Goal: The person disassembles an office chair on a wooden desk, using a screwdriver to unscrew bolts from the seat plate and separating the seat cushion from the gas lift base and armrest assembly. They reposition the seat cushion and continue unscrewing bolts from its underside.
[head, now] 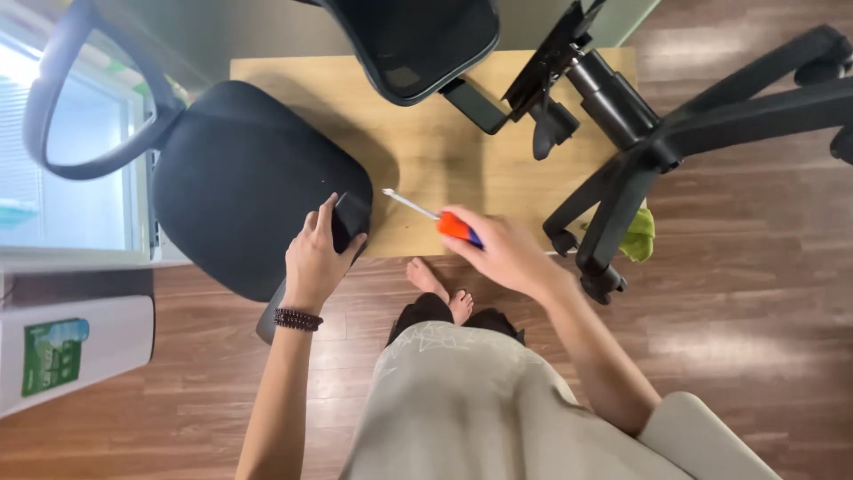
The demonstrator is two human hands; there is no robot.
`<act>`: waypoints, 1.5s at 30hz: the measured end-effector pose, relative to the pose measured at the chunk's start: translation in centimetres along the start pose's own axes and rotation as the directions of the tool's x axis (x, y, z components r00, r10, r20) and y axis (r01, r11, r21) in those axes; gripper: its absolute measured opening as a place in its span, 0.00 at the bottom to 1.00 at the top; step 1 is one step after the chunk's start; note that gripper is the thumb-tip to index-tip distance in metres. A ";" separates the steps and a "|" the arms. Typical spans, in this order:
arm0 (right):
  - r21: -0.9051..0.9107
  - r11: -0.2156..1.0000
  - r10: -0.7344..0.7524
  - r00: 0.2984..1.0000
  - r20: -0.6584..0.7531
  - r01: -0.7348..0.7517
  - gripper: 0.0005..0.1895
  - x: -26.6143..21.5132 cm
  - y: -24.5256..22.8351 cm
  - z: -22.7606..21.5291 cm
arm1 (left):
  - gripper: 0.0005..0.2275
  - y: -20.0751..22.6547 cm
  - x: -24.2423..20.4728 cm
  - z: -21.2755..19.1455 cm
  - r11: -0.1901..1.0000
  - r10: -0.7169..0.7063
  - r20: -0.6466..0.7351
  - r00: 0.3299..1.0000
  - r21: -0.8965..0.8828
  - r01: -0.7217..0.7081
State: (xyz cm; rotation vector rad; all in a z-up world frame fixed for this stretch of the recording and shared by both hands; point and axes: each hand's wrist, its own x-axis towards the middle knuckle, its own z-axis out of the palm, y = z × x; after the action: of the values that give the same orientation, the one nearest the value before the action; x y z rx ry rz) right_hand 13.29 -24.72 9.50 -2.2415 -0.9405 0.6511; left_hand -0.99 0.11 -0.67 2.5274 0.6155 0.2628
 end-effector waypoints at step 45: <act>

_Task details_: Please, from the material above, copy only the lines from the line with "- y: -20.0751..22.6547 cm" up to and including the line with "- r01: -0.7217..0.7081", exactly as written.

_Solution for this task_:
  - y: -20.0751..22.6547 cm
  - x: -24.2423..20.4728 cm
  - z: -21.2755..19.1455 cm
  - r11: -0.1901..1.0000
  - r10: -0.7169..0.7063
  - r20: -0.6466..0.7351
  - r00: 0.3299..1.0000
  - r21: -0.8965..0.8828
  - r01: -0.7217..0.7081

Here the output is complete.